■ **TASK**:
Within the data below, copy each line where the string "target" is found.

■ **MATERIAL FOR THE TASK**:
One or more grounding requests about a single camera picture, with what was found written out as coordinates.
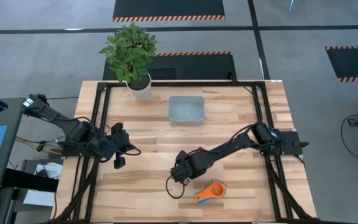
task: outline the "orange measuring cup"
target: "orange measuring cup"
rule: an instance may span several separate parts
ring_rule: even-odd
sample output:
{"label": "orange measuring cup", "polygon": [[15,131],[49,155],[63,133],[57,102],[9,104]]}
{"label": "orange measuring cup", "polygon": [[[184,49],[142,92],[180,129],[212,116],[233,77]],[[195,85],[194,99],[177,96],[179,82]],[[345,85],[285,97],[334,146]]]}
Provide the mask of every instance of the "orange measuring cup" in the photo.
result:
{"label": "orange measuring cup", "polygon": [[196,194],[198,203],[204,203],[209,199],[219,199],[226,193],[226,184],[220,180],[211,180],[208,186]]}

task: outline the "potted plant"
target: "potted plant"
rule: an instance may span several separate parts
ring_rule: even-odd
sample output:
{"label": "potted plant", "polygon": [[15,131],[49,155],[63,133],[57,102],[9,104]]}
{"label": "potted plant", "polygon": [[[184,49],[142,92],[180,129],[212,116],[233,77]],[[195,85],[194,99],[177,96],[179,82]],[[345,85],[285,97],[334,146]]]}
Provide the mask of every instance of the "potted plant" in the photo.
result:
{"label": "potted plant", "polygon": [[107,40],[107,47],[99,53],[106,54],[109,69],[120,83],[126,82],[138,100],[151,99],[151,77],[147,68],[155,56],[155,36],[132,23],[117,31],[114,37],[109,35]]}

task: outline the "white pot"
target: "white pot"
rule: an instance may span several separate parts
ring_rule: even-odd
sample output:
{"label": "white pot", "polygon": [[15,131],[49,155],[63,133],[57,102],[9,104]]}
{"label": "white pot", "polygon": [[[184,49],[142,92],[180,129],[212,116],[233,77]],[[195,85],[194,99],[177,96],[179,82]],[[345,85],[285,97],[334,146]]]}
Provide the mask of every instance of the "white pot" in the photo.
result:
{"label": "white pot", "polygon": [[152,77],[150,76],[150,74],[147,74],[150,78],[150,82],[149,85],[147,85],[146,88],[144,88],[143,90],[133,90],[128,86],[128,89],[135,95],[135,98],[137,100],[151,100],[152,99]]}

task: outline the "white paper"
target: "white paper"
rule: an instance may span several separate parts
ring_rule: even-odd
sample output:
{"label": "white paper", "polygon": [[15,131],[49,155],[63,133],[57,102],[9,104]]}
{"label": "white paper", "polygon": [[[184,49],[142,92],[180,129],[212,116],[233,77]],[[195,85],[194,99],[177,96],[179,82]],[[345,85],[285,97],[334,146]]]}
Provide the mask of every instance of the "white paper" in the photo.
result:
{"label": "white paper", "polygon": [[[62,165],[60,164],[54,164],[54,163],[48,163],[47,165],[38,164],[36,168],[36,172],[39,172],[41,170],[45,169],[48,172],[48,177],[59,179],[60,174],[62,173]],[[24,198],[24,204],[31,204],[31,205],[44,205],[44,206],[53,206],[53,203],[55,202],[53,192],[41,192],[36,190],[28,190],[27,194]]]}

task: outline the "black mat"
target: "black mat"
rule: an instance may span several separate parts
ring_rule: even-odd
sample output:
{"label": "black mat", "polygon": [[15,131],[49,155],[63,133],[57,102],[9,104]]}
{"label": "black mat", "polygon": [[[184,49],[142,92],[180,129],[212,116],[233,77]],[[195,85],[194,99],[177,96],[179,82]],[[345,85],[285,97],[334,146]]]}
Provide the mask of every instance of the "black mat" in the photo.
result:
{"label": "black mat", "polygon": [[[159,53],[148,69],[153,80],[225,80],[234,69],[230,52]],[[116,80],[104,64],[103,80]]]}
{"label": "black mat", "polygon": [[326,47],[340,82],[358,82],[358,46]]}
{"label": "black mat", "polygon": [[113,22],[225,19],[222,0],[116,0]]}

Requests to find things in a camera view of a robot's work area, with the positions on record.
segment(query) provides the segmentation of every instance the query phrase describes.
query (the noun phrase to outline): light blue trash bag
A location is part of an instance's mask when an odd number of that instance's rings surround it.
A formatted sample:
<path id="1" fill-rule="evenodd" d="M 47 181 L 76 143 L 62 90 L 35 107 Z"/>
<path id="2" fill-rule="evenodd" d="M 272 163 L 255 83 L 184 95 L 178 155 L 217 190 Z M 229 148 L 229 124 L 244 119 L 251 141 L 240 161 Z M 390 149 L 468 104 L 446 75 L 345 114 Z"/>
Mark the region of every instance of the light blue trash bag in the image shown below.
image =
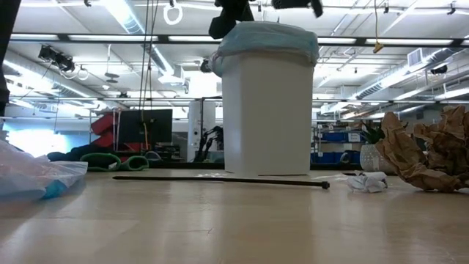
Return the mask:
<path id="1" fill-rule="evenodd" d="M 86 162 L 49 162 L 0 141 L 0 202 L 61 196 L 84 178 Z"/>
<path id="2" fill-rule="evenodd" d="M 210 57 L 209 66 L 219 77 L 223 59 L 246 51 L 279 51 L 304 54 L 315 65 L 319 57 L 317 36 L 297 26 L 273 22 L 249 21 L 236 25 Z"/>

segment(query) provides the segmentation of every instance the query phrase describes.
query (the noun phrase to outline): crumpled brown paper
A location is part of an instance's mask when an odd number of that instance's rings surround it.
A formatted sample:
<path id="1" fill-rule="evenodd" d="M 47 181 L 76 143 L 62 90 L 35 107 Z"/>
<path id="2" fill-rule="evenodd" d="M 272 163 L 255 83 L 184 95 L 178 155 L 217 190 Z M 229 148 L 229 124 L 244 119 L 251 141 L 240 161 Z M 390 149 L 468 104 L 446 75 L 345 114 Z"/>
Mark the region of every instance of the crumpled brown paper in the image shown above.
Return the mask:
<path id="1" fill-rule="evenodd" d="M 438 124 L 414 127 L 414 135 L 429 144 L 427 157 L 394 113 L 386 113 L 381 128 L 385 138 L 376 148 L 403 181 L 426 191 L 452 192 L 469 187 L 465 184 L 469 180 L 469 151 L 465 146 L 469 114 L 465 114 L 464 106 L 445 109 Z"/>

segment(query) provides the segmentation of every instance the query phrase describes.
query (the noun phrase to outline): light wooden floor
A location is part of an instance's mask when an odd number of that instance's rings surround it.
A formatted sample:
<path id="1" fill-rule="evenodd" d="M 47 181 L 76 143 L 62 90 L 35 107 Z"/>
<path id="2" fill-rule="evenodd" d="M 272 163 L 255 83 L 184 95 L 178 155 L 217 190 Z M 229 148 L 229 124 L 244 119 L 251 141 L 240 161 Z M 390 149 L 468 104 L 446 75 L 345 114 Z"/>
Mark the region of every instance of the light wooden floor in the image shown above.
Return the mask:
<path id="1" fill-rule="evenodd" d="M 66 197 L 0 205 L 0 263 L 469 263 L 469 194 L 424 193 L 397 177 L 385 193 L 355 194 L 336 177 L 324 191 L 111 176 L 87 175 Z"/>

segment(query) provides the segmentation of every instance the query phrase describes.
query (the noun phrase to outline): white trash can
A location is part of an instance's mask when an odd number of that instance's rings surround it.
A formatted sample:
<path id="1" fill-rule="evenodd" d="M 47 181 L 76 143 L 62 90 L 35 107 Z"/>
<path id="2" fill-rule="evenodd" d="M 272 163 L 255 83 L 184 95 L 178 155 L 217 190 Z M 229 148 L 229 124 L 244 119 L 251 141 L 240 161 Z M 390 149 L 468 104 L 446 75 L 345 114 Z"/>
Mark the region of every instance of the white trash can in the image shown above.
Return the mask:
<path id="1" fill-rule="evenodd" d="M 308 173 L 313 70 L 300 54 L 257 51 L 225 58 L 226 171 Z"/>
<path id="2" fill-rule="evenodd" d="M 317 36 L 278 23 L 243 22 L 211 61 L 222 77 L 225 170 L 306 175 L 311 156 Z"/>

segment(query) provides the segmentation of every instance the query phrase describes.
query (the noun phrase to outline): white plastic bag
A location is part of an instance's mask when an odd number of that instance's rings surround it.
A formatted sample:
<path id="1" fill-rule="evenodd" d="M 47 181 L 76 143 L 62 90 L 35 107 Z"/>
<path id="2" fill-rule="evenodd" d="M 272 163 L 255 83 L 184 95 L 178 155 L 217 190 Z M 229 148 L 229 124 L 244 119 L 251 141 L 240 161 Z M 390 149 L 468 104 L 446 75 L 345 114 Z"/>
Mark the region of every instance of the white plastic bag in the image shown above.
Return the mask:
<path id="1" fill-rule="evenodd" d="M 381 192 L 388 187 L 384 172 L 355 172 L 357 176 L 349 176 L 347 184 L 353 191 L 369 193 Z"/>
<path id="2" fill-rule="evenodd" d="M 273 22 L 249 21 L 236 25 L 212 54 L 209 66 L 219 77 L 226 56 L 245 51 L 281 51 L 304 54 L 312 64 L 319 57 L 317 36 L 297 26 Z"/>
<path id="3" fill-rule="evenodd" d="M 0 141 L 0 201 L 58 197 L 82 179 L 87 169 L 86 162 L 49 162 Z"/>

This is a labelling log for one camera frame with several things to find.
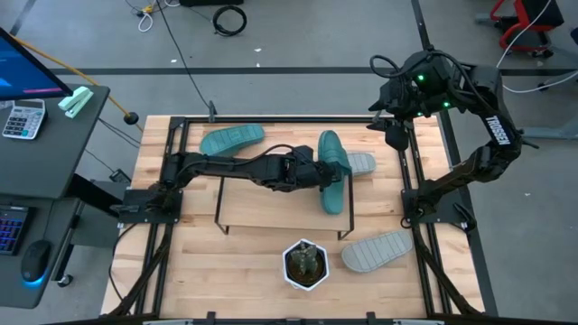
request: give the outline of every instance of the gray floor
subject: gray floor
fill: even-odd
[[[0,26],[10,29],[25,1],[2,0]],[[144,5],[145,0],[132,0]],[[495,64],[499,33],[478,26],[477,12],[493,0],[423,0],[430,39],[459,60]],[[578,51],[567,35],[578,25],[573,0],[558,0],[567,24],[552,33],[555,44]],[[186,8],[170,8],[166,16],[191,67],[366,66],[368,58],[385,54],[399,64],[420,50],[409,1],[246,0],[249,23],[236,38],[214,35],[211,26]],[[201,7],[211,15],[215,8]],[[140,33],[138,19],[122,0],[38,0],[18,37],[77,68],[180,68],[182,63],[159,14],[154,27]],[[42,60],[49,67],[53,63]],[[526,54],[507,57],[504,67],[572,67],[561,56],[547,61]],[[77,77],[63,80],[81,82]],[[145,119],[151,114],[203,114],[186,76],[96,76],[128,110]],[[197,76],[200,89],[221,114],[359,114],[378,96],[384,82],[372,75],[232,75]],[[533,88],[540,78],[505,78],[512,88]],[[578,109],[577,85],[568,83],[547,93],[506,94],[518,126],[557,126]],[[102,117],[133,136],[122,115],[107,104]],[[477,117],[452,111],[461,157],[484,144],[488,135]],[[542,149],[524,148],[522,156],[498,181],[471,186],[490,280],[502,316],[578,321],[578,221],[573,199],[578,194],[578,143],[536,141]],[[133,172],[136,150],[101,125],[89,150],[114,168]],[[105,180],[108,170],[83,156],[79,173]],[[0,308],[14,324],[95,317],[106,282],[110,251],[82,248],[69,272],[75,283],[51,285],[33,311]]]

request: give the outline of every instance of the succulent
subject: succulent
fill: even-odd
[[[291,252],[293,263],[299,265],[302,275],[314,273],[317,270],[317,246],[301,242],[299,247]]]

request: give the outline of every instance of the monitor
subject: monitor
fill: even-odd
[[[70,95],[70,88],[0,28],[0,101]]]

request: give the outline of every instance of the wooden tabletop
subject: wooden tabletop
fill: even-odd
[[[133,176],[134,189],[145,189],[158,180],[170,118],[147,118]],[[226,126],[231,124],[191,125],[187,151],[197,151],[206,133]],[[367,311],[374,311],[379,318],[424,317],[414,249],[369,274],[351,272],[340,258],[343,247],[353,241],[400,229],[403,182],[397,153],[385,144],[383,133],[352,123],[262,126],[266,131],[263,143],[243,149],[239,157],[255,156],[274,144],[306,144],[316,151],[319,134],[329,129],[340,136],[347,151],[375,156],[376,170],[354,179],[355,230],[342,241],[329,231],[262,227],[232,227],[225,236],[213,223],[219,178],[196,178],[185,188],[181,222],[173,232],[161,317],[205,318],[208,311],[215,311],[218,318],[229,319],[365,318]],[[448,162],[437,119],[416,119],[415,132],[425,177],[435,179],[447,173]],[[280,148],[275,152],[286,150]],[[410,171],[415,186],[412,165]],[[247,181],[229,185],[228,190],[256,188]],[[251,218],[250,214],[259,209],[255,203],[252,209],[241,213]],[[118,244],[112,275],[121,294],[130,290],[141,272],[148,228],[136,226]],[[466,236],[449,225],[435,228],[446,273],[461,294],[475,308],[483,310]],[[159,231],[157,243],[162,233]],[[330,258],[331,275],[311,292],[294,289],[284,281],[282,272],[282,252],[301,238],[325,247]],[[430,275],[436,311],[441,311],[437,284],[431,272]],[[149,286],[146,311],[150,311],[153,288],[153,284]],[[102,312],[112,310],[118,303],[109,283]]]

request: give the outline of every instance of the slipper
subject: slipper
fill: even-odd
[[[265,138],[265,131],[259,124],[232,126],[209,132],[200,141],[199,150],[208,155],[232,157],[239,150],[258,144]]]
[[[376,159],[371,153],[347,153],[353,177],[372,173],[376,170]]]
[[[317,156],[320,162],[339,163],[341,181],[332,183],[322,191],[323,210],[330,215],[338,215],[343,211],[343,187],[345,175],[351,175],[350,162],[347,153],[341,146],[340,138],[333,131],[323,131],[319,137]]]
[[[341,251],[343,263],[352,271],[367,273],[377,270],[412,249],[412,238],[405,230],[361,239]]]

■ **SOLUTION TO THIS PROBLEM**:
target: "orange measuring cup"
target: "potted plant"
target: "white pot"
target: "white paper"
target: "black mat"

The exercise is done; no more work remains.